__Work required__
For this listing, the lines between the one holding "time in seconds" and the one holding "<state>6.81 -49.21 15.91", inclusive, must be set down exactly.

*** Opening of Recorded information ***

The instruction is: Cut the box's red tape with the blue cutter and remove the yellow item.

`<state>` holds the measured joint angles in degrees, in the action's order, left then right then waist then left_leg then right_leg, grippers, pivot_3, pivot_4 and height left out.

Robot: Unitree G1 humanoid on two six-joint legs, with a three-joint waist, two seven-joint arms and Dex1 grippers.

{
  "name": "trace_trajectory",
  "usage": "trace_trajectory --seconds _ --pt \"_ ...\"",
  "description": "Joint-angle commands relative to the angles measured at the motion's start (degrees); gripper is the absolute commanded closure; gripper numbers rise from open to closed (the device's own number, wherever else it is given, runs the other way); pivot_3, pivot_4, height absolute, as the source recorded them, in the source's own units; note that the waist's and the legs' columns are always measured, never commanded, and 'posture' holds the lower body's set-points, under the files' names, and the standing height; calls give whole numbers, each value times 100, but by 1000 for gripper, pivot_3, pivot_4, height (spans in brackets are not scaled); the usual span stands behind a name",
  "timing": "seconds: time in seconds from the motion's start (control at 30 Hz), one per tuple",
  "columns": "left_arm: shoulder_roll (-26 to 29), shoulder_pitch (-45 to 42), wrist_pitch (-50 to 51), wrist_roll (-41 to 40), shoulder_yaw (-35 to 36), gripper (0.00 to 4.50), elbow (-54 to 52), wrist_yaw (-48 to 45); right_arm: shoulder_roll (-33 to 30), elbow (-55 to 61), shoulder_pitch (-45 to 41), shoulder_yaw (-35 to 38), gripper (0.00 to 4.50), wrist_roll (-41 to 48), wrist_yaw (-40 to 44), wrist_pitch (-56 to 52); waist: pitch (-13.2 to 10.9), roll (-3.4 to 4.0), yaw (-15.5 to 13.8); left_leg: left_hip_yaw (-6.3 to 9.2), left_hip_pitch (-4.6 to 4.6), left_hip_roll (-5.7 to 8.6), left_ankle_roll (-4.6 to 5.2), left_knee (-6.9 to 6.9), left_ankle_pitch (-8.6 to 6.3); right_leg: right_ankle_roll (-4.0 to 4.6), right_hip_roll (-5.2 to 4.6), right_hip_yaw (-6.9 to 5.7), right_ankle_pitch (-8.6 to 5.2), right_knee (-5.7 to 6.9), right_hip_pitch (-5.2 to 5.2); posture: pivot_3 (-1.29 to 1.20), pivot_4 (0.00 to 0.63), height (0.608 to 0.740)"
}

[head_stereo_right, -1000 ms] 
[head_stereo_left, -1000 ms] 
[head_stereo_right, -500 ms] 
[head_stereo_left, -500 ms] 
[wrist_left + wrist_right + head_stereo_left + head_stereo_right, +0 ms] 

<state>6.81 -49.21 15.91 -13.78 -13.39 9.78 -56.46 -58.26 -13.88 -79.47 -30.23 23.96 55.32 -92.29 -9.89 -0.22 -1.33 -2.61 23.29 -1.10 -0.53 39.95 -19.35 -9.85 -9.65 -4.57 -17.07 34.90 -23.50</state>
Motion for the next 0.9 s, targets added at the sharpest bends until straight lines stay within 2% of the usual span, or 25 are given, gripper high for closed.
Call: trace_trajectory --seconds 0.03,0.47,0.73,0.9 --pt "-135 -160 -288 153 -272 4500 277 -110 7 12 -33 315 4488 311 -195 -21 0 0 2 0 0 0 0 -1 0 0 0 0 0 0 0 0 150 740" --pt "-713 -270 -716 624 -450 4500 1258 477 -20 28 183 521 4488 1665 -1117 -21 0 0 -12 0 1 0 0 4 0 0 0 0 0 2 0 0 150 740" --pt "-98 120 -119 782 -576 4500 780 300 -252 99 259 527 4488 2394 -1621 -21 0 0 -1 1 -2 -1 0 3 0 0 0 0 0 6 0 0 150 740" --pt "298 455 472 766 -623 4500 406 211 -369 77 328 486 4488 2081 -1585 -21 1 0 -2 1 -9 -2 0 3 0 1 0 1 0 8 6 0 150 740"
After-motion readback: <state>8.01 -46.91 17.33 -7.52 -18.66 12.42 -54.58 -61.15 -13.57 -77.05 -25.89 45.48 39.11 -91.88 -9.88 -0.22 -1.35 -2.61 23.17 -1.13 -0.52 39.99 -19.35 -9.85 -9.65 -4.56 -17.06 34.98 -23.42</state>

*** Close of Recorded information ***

__Expected answer__
  "timing": "seconds: time in seconds from the motion's start (control at 30 Hz), one per tuple",
  "columns": "left_arm: shoulder_roll (-26 to 29), shoulder_pitch (-45 to 42), wrist_pitch (-50 to 51), wrist_roll (-41 to 40), shoulder_yaw (-35 to 36), gripper (0.00 to 4.50), elbow (-54 to 52), wrist_yaw (-48 to 45); right_arm: shoulder_roll (-33 to 30), elbow (-55 to 61), shoulder_pitch (-45 to 41), shoulder_yaw (-35 to 38), gripper (0.00 to 4.50), wrist_roll (-41 to 48), wrist_yaw (-40 to 44), wrist_pitch (-56 to 52); waist: pitch (-13.2 to 10.9), roll (-3.4 to 4.0), yaw (-15.5 to 13.8); left_leg: left_hip_yaw (-6.3 to 9.2), left_hip_pitch (-4.6 to 4.6), left_hip_roll (-5.7 to 8.6), left_ankle_roll (-4.6 to 5.2), left_knee (-6.9 to 6.9), left_ankle_pitch (-8.6 to 6.3); right_leg: right_ankle_roll (-4.0 to 4.6), right_hip_roll (-5.2 to 4.6), right_hip_yaw (-6.9 to 5.7), right_ankle_pitch (-8.6 to 5.2), right_knee (-5.7 to 6.9), right_hip_pitch (-5.2 to 5.2); posture: pivot_3 (-1.29 to 1.20), pivot_4 (0.00 to 0.63), height (0.608 to 0.740)"
}

[head_stereo_right, -1000 ms] 
[head_stereo_left, -1000 ms] 
[head_stereo_right, -500 ms] 
[head_stereo_left, -500 ms] 
[wrist_left + wrist_right + head_stereo_left + head_stereo_right, +0 ms] 

<state>6.81 -49.21 15.91 -13.78 -13.39 9.78 -56.46 -58.26 -13.88 -79.47 -30.23 23.96 55.32 -92.29 -9.89 -0.22 -1.33 -2.61 23.29 -1.10 -0.53 39.95 -19.35 -9.85 -9.65 -4.57 -17.07 34.90 -23.50</state>

This output requires nothing further.